What do you feel are the keys to effective leadership and how do you approach your management style?

The foundation of successful management is a combination of respect and trust. In order to be respected, you need to practice transparency, communication, and have a consistency of character. All of these just happen to also instill trust. By never asking someone to do something you wouldn’t want to do yourself, there is a compassion in your leadership that is immediately transmitted to the organization. I always had an open-door policy, always said there is no such thing as a stupid question, and I would always assume first and foremost your good intentions before questioning your motives. At Syms, where I learned and practiced and continued to master this type of management leadership, the entire corporate culture was based on the idea that we respect the intelligence of every customer that walks into one of our stores, and in order for our co-workers to behave with respect to those customers, every co-worker needed to feel respected as well.

Who are some of the mentors that influenced your career?

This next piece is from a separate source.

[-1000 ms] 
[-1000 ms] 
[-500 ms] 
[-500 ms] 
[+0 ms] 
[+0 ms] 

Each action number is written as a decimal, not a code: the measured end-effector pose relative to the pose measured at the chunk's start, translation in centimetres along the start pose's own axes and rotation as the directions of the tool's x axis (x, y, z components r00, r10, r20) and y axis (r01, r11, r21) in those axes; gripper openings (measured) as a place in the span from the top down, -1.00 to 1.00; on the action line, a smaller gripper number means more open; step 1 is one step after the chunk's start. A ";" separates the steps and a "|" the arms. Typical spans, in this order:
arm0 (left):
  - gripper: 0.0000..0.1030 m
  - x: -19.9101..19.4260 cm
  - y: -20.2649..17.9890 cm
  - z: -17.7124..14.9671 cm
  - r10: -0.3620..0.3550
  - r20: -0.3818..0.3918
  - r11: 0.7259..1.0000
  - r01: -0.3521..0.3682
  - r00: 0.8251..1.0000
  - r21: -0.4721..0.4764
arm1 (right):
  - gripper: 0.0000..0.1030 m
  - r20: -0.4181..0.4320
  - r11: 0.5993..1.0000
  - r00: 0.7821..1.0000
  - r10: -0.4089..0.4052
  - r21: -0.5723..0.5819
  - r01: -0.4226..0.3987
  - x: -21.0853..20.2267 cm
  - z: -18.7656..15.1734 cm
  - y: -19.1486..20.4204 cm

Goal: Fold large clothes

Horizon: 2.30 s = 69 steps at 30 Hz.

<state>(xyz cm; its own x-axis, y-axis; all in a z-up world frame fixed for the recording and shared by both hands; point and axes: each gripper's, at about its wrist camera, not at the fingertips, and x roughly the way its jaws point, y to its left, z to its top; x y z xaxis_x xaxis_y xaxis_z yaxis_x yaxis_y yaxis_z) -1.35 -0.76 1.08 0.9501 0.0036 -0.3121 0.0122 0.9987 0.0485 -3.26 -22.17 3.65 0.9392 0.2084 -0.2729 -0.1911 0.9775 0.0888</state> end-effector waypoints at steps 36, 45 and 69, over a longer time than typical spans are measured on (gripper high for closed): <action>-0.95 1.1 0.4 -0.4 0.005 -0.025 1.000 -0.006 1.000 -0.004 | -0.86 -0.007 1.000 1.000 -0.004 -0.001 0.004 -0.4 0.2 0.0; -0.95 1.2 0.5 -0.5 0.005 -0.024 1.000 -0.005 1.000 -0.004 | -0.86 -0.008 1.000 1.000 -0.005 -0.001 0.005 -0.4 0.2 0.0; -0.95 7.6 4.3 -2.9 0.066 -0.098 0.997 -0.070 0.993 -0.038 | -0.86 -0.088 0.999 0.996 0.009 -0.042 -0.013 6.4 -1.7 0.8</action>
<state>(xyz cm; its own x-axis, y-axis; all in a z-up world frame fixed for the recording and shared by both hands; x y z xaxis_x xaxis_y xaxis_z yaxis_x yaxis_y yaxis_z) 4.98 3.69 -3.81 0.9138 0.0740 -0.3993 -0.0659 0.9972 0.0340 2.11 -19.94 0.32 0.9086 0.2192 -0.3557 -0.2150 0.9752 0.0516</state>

Looming largest in my mentor category was my father, who, by his very willingness to allow me the opportunity to learn on the job, was a mentor. Even though I was joining the family business, I brought a discipline nobody else had: media planning and public relations. It was because my father saw my curiosity and determination that he originally asked me to take over human resources, and then expanded that to real estate research and negotiations and expanded that to union negotiations. All the time I educated myself with outside sources, either courses or individuals, to gain the expertise I needed to more successfully execute in these areas. He was a life-long mentor who was also a role model in his use of compassion, generosity and perpetual optimism. When he nominated me to succeed him as CEO, it was a time of joy and gratification for both of us.

What advice do you offer to young people beginning their careers?

The advice I give today is the same advice I gave when I was seen as an advice giver – get your foot in the door. Just make sure it’s a place worth the effort to get your whole body into. Make sure that the values of the company are in sync with your personal values and ethics. And make “YES!” your go-to answer for most, if not all, requests.

With all that you have accomplished in your career, were you able to enjoy the process and take moments to celebrate the wins?

Whenever we opened a new store, it felt to me like an opening night on Broadway. All the work in all the areas that needed to get done came together, and miraculously it all worked. The doors opened, the registers rang, and people were anxious to tell others about their Syms experience. I’ve been blessed with a deep love of the arts. My mother was a professional singer, and I was exposed early on to the joys of music in all its forms. My way of celebrating a win is making sure I take time to be alone and reflect, to understand how the success may change tomorrow. I agree with Socrates that “the unexamined life is not worth living.”